Using the data below, print exactly the line with "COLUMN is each", the line with "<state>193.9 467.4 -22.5", and every line between them, but none of the pictures.

• **PROVIDED DATA**
★ ★ ★ ★ ★ ★ ★

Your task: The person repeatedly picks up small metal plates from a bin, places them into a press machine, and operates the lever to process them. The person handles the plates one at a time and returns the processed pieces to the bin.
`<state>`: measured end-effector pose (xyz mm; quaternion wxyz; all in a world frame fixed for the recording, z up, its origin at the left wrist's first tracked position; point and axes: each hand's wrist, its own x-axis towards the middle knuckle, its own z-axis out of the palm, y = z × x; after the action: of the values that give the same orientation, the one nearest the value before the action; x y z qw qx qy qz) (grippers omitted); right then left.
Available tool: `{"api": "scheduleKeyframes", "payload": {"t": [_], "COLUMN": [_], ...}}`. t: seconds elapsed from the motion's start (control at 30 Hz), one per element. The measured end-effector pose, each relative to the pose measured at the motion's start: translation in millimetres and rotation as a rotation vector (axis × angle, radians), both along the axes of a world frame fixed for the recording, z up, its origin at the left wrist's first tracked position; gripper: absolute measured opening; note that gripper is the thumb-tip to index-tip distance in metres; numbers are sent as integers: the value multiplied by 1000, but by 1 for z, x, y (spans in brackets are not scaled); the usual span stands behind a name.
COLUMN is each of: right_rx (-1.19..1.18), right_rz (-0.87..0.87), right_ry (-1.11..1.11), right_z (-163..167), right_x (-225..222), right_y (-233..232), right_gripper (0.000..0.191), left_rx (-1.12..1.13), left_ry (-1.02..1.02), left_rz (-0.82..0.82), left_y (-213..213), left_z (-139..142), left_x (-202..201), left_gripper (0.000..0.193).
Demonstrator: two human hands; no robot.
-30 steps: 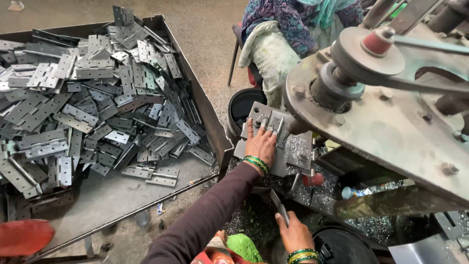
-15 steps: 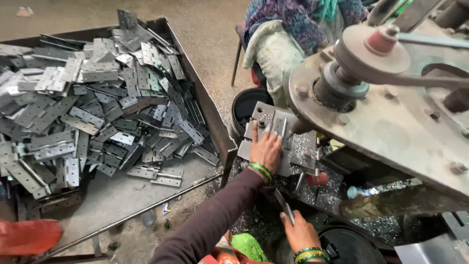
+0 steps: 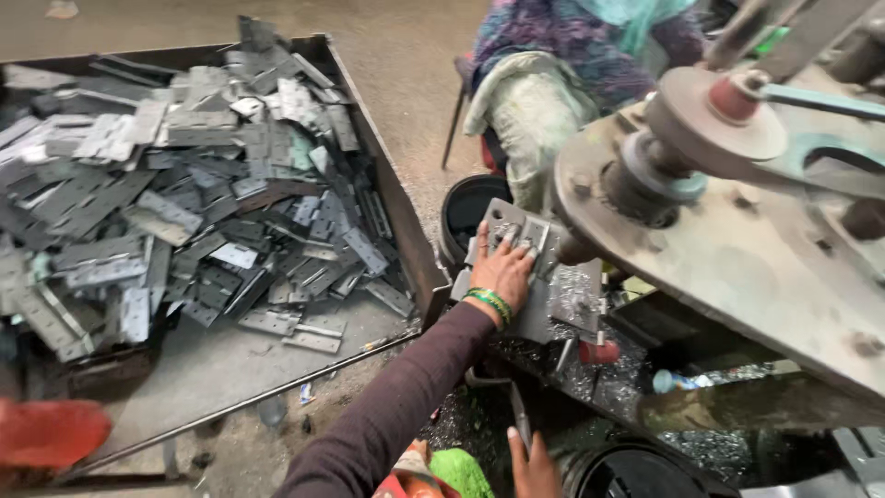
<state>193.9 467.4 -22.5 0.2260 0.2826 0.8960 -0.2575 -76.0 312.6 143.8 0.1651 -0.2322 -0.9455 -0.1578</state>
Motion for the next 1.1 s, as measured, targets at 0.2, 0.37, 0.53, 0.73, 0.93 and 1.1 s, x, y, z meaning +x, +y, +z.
{"api": "scheduleKeyframes", "payload": {"t": [0.2,0.37,0.53,0.73,0.93,1.1], "right_rx": [51,-42,-95,-42,-3,45], "right_rz": [-50,-46,-116,-64,-48,-46], "right_ry": [-85,352,254,4,69,205], "right_z": [34,-17,-27,44,41,30], "right_x": [-1,14,12,-1,-14,-12], "right_y": [10,-6,5,23,21,20], "right_gripper": [73,67,65,58,51,42], "left_rx": [-87,-179,-120,-293,-25,104], "left_ry": [-115,-213,-201,-323,-103,148], "left_rz": [-46,-83,-168,-148,-198,-293], "left_y": [-3,-7,-23,-27,-57,-69], "left_z": [2,10,30,64,42,37], "left_x": [7,2,-14,16,130,137], "left_gripper": [38,37,62,78,74,42]}}
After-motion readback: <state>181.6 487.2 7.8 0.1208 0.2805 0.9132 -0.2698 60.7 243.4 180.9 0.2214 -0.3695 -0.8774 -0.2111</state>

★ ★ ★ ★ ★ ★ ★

• **ANSWER AREA**
COLUMN is each of: right_rx (-1.19..1.18), right_rz (-0.87..0.87), right_ry (-1.11..1.11), right_z (-163..167), right_x (-225..222), right_y (-233..232), right_gripper (0.000..0.191), left_rx (-1.12..1.13), left_ry (-1.02..1.02), left_rz (-0.82..0.82), left_y (-213..213), left_z (-139..142), left_x (-202..201), left_gripper (0.000..0.193).
Demonstrator: two human hands; no robot.
-30 steps: 
-15 steps: 
+0 steps: 
<state>193.9 467.4 -22.5 0.2260 0.2826 0.8960 -0.2575 -76.0 312.6 143.8 0.1651 -0.2322 -0.9455 -0.1578</state>

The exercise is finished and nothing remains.